A week ago I injured my left knee while heel hooking on a boulder problem in the gym. There was an audible pop and moderate pain/numbness immediately thereafter. Pain is now pretty localized to the outside of the knee, in the groove between what I think is the hamstring tendon and IT band, just behind the top of the fibula. If I bend my leg slightly and drag it towards me there is sharp pain in this location.
—Climbgunks, via rockandice.com
Though I am reluctant to say something has been missed on the MRI, your history strongly suggests as much. Or at least the MRI hasn’t been read with a particular injury, one that is uncommon in the normal population, in mind.

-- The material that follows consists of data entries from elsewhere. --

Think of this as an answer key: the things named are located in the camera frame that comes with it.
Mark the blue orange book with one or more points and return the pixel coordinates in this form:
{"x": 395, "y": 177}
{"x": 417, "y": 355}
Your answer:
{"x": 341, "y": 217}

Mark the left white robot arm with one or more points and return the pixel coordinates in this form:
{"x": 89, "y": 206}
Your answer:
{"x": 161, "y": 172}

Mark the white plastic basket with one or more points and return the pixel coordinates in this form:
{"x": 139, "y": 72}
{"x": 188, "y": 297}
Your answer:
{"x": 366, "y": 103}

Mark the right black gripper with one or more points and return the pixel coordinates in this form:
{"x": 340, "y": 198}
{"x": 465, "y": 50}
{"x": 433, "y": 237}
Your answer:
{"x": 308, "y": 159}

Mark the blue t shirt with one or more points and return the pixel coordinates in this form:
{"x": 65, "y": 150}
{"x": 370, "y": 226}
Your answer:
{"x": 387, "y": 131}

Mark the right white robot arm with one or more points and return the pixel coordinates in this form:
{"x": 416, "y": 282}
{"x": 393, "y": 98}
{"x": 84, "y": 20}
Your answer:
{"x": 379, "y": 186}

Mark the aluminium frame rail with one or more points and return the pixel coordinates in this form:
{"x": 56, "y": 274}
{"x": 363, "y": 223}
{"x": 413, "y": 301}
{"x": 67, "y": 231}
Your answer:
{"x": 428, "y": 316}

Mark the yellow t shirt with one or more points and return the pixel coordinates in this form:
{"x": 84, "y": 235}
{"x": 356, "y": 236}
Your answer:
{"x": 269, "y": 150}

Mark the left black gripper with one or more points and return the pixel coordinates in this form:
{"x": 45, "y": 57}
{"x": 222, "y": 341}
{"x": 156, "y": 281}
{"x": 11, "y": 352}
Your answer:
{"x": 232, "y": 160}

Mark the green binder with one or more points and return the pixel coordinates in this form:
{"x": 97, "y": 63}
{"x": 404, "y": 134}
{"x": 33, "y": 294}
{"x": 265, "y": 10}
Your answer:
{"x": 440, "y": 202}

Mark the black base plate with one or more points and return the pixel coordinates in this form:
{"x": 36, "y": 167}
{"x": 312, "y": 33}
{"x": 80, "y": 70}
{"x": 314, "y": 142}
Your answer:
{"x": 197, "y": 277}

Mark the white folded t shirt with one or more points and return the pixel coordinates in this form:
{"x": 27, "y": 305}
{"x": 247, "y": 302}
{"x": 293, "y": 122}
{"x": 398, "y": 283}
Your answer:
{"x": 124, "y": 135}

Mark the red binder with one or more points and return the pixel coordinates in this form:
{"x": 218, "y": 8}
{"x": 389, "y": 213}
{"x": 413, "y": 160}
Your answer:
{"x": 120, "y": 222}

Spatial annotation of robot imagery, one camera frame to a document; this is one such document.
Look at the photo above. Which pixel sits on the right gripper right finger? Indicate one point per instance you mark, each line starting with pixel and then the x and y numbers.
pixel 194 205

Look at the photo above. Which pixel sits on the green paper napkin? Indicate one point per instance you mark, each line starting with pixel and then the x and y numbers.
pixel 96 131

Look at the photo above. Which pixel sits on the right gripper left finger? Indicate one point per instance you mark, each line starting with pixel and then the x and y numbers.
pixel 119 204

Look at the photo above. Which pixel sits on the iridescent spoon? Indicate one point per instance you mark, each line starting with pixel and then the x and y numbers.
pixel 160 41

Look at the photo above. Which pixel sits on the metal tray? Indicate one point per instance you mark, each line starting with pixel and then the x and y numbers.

Although this site is viewable on most knee MRIs, it is often overlooked as a source of pain.
The Tibiofibular joint at the knee has two primary ligaments, anterior and posterior. When you rock onto a heel, usually with your knee pointing more out than up, these ligaments are under enormous duress.
One of my patients snapped both of hers, and now the head of the fibula floats around like yesterday’s celebrity. Most often, only one ligament ruptures, and the joint remains quite stable.
I have only seen this injury in climbers, and usually at a rate of one every few months. The history is always the same and almost identical to yours.
A heel rockover is the primary mechanism of injury; heel-toe techniques are especially aggravating post injury, and can take up to several lifetimes
to settle down.
This is a complex area and other structures could be involved. I can’t rule out some damage to the popliteus and its anchors if your foot was pulling in line rather than the rock over described above. Either way, surgery is unlikely and it’s a matter of time and rehab.